Isolando células gliais entéricas da submucosa e lâmina própria de um camundongo

Pegue um segmento do intestino delgado de camundongo previamente despojado do músculo longitudinal e do plexo mioentérico, camadas contendo neurônios entéricos e células gliais.

Corte o tecido e coloque-o em um tampão contendo EDTA. Incubar com balanço.

O EDTA interrompe as junções célula-célula, descolando a mucosa epitelial da lâmina própria subjacente e da submucosa, camadas de tecido conjuntivo contendo células gliais entéricas.

Pipete repetidamente para desalojar as células epiteliais.

Filtre através de um filtro de célula e descarte o fluxo.

Transfira o tecido para um tampão de dissociação não enzimático e incube-o com balanço. O tampão de dissociação solta a lâmina própria e a matriz extracelular submucosa, desprendendo as células.

Pipete repetidamente para dissociar ainda mais as células.

Filtre através de um filtro de células para coletar as células.

Centrifugue e ressuspenda as células em um tampão.

Pegue poços revestidos de proteínas de adesão contendo um meio de crescimento glial e coloque as células em placas.

O revestimento facilita a adesão celular, enquanto os fatores de crescimento promovem seletivamente a proliferação de células gliais, estabelecendo uma lâmina própria e uma cultura de células gliais submucosas.

Para remover a mucosa epitelial, primeiro use uma tesoura fina para cortar os intestinos em pedaços de aproximadamente 0,5 centímetro e colete os pedaços em 30 mililitros de solução gelada de EDTA / HEPES / DPBS. Agite a solução contendo tecido a 4 graus Celsius por 10 minutos a aproximadamente 60 inclinações por minuto.

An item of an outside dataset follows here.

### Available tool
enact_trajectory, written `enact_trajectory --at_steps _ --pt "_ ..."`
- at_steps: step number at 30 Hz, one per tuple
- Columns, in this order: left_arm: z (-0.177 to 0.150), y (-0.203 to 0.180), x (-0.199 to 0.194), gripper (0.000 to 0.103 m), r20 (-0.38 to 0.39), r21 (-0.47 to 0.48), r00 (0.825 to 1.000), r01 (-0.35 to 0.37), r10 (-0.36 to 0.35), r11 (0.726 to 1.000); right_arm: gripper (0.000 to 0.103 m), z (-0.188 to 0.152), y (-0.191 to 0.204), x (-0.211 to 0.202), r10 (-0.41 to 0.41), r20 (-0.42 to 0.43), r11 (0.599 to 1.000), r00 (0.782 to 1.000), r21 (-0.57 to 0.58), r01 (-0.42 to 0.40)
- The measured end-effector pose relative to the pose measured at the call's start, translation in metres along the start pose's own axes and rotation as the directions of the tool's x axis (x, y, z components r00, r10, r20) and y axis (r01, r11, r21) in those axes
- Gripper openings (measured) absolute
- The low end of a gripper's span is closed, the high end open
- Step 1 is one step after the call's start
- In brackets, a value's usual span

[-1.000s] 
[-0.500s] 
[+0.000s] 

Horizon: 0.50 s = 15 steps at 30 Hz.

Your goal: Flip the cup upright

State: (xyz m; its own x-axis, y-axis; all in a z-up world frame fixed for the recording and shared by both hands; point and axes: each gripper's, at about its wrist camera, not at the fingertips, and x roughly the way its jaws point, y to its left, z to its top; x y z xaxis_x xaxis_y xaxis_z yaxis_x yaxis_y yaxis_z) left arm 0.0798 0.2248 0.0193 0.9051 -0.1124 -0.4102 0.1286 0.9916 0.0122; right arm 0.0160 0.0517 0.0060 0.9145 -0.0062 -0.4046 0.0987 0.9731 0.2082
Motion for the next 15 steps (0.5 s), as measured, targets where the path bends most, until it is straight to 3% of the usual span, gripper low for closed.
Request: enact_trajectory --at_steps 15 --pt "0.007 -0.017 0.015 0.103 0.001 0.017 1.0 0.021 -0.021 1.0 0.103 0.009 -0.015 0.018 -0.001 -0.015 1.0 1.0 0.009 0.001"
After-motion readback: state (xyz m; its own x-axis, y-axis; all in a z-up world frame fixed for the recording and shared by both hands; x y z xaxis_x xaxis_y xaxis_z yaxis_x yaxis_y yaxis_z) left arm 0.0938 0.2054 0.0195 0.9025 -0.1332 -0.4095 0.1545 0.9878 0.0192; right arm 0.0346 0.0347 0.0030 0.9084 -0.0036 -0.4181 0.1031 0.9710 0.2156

Umedeça previamente uma pipeta de plástico de 5 mililitros pipetando o tampão EDTA / HEPES / DPBS para cima e para baixo uma vez e, em seguida, use a pipeta pré-umedecida para triturar o tecido e a suspensão tampão 20 vezes para desalojar a mucosa epitelial.

Colete o tecido despejando a mistura através de um filtro de células de náilon de 100 mícrons e use uma pinça de nariz agulhado para colocar o tecido retido no filtro em um novo tubo de centrífuga cônico de 50 mililitros contendo 30 mililitros de EDTA / HEPES / DPBS gelado. Repita a incubação EDTA / HEPES / DPBS uma segunda vez, balançando o tecido a 4 graus Celsius por 10 minutos a aproximadamente 60 inclinações por minuto para remover a mucosa epitelial adicional.

Faça uma trituração suave usando uma pipeta pré-umedecida de 5 mililitros. O tecido tenderá a grudar no interior da pipeta à medida que mais do epitélio é removido.

É necessária uma trituração suave neste momento, uma vez que as células gliais entéricas são mais frágeis.

Colete o tecido após a segunda incubação, despejando a mistura através de um filtro de células de náilon de 100 mícrons e descarte o fluxo. O segundo fluxo deve ser visivelmente menos turvo do que o primeiro. Repita as incubações de EDTA de 10 minutos até que a solução esteja quase límpida.

Transfira o tecido do filtro de náilon para um tubo centrífugo cônico de 15 mililitros contendo 5 mililitros da solução de recuperação celular disponível comercialmente. Em seguida, balance por 25 a 30 minutos a 4 graus Celsius. Triturar suavemente 10 vezes para dissociar as células gliais entéricas da lâmina própria, depois filtrar através de um filtro de 40 mícrons e coletar o filtrado em um tubo limpo de 50 mililitros.

Enxágue o lenço do filtro de náilon com 1 mililitro de DPBS. Descarte o tecido e transfira os 5 a 6 mililitros de filtrado para um tubo de centrífuga cônico limpo de 15 mililitros. Gire o filtrado a 2.000 vezes g em uma centrífuga de balde oscilante por cinco minutos a 4 graus Celsius.

Ressuspenda o pellet contendo células gliais em pelo menos 1 mililitro de tampão de ressuspensão, pipetando suavemente o pellet para cima e para baixo com a ponta da pipeta de 500 microlitros sem introduzir bolhas. Finalmente, coloque as células gliais entéricas adicionando 200 microlitros da suspensão celular em cada poço de uma placa de 6 poços revestida com laminina ou 100 microlitros a cada poço de uma placa de 12 poços contendo meios de crescimento glial.